総務省消防庁によると、2015年の救急車の出動件数は605万4815件と初めて600万件を突破した。搬送された人のうち、65歳以上の高齢者は全体の過半数を占める一方、その4割近くは入院の必要がない軽症者だった。二次救急病院の減少が続き、救急搬送が危機的な状況を迎える中、東京都内では、在宅療養中の高齢者らを対象に、病院の救急車を活用した新たな取り組みが始まっている。
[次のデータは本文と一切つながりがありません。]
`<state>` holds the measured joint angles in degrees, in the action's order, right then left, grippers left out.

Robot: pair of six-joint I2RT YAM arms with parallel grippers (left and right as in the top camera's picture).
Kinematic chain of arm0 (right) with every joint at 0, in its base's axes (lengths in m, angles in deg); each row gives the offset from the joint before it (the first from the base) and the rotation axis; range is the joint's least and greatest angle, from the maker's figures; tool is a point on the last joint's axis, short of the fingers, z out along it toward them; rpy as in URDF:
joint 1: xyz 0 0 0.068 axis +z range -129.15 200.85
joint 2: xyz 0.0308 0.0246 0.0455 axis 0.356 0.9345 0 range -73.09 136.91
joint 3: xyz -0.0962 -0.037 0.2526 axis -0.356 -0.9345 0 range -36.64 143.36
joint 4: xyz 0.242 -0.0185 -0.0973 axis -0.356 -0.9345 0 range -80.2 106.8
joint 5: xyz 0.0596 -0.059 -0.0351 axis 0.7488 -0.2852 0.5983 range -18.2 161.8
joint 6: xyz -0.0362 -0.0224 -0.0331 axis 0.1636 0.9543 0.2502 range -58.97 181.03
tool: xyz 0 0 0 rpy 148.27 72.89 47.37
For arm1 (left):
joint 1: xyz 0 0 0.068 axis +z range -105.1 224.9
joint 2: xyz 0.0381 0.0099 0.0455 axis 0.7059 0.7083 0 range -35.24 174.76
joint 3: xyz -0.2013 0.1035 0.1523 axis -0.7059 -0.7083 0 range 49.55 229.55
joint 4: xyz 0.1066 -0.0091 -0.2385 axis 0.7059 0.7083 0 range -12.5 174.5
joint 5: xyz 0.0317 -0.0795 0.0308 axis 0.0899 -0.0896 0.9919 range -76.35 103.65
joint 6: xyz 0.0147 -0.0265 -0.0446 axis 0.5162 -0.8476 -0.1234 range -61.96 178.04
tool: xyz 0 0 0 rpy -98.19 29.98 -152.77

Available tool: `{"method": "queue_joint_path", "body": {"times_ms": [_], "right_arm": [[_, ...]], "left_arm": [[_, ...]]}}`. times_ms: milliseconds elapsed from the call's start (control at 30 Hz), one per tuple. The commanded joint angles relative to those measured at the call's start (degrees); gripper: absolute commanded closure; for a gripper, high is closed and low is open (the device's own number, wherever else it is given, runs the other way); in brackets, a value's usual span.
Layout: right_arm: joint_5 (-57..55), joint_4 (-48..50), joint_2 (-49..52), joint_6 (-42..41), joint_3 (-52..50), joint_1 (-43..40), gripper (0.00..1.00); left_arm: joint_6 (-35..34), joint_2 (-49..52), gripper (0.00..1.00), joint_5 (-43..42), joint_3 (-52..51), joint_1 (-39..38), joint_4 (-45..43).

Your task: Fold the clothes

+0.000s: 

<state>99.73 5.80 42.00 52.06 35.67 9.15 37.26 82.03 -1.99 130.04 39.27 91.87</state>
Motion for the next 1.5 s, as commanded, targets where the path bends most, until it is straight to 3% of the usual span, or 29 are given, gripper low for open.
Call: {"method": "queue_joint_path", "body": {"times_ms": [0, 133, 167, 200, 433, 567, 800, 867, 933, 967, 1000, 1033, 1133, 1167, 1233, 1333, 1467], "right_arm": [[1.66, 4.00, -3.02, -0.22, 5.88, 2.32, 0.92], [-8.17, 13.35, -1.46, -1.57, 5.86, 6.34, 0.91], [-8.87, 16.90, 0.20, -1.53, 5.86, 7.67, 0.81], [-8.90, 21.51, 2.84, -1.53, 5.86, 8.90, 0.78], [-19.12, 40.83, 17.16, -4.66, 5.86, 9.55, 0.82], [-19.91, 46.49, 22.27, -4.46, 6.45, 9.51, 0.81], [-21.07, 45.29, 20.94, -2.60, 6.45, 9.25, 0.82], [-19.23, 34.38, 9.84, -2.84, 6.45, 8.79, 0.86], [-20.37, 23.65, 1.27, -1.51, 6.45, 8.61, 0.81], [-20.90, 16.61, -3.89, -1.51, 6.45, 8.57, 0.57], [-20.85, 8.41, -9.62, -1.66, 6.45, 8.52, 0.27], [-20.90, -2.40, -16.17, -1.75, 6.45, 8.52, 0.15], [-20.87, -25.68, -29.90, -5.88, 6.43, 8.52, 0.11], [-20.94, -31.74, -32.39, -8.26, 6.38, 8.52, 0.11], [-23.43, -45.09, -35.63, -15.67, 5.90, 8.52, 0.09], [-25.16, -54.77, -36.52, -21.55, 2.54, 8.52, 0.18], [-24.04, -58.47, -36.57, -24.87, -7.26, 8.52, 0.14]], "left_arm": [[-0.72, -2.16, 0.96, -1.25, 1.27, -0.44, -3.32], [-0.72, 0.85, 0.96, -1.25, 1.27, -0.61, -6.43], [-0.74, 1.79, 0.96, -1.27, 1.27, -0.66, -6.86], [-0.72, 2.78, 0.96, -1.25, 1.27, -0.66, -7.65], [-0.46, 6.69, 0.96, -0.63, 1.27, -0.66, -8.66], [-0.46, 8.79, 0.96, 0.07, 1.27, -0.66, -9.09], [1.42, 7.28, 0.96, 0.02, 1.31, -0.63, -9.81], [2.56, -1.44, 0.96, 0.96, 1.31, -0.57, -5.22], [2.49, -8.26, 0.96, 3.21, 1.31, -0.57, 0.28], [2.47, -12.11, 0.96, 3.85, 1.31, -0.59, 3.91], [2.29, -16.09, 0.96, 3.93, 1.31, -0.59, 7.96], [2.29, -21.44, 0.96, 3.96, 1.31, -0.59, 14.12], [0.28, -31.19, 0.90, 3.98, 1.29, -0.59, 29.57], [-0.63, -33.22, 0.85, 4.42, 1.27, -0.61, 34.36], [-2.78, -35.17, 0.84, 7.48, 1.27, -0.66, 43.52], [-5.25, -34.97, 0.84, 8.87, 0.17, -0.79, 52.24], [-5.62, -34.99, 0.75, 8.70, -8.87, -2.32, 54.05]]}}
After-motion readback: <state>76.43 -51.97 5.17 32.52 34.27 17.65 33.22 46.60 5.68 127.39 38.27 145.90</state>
八王子市の現状を取材した。【敦賀陽平】
15年に救急車で搬送された人の数は547万8370人で、6年連続で過去最高を更新。このうち65歳以上の高齢者は全体の56.7%、前年比3.4%増に上り、同年の国勢調査の人口で見ると、おおむね11人に1人の高齢者が搬送されたことになる。
高齢者の搬送を重症度別で見ると、「中等症」が149万8590人で最も多く、次いで「軽症」(119万3576人)、「重症」(34万5331人)などの順。高齢者の中等症と軽症だけで、搬送全体の半数近くを占め、過去10年で中等症は約45万人、軽症は約42万人それぞれ増加している。
一方、厚生労働省によると、昨年3月末現在、全国の二次救急医療機関の数は2733施設で、5年連続で減少している。20年前と比較すると、二次救急病院の数は1399施設減っているのに対して、救急車の出動件数は8割近く増えている。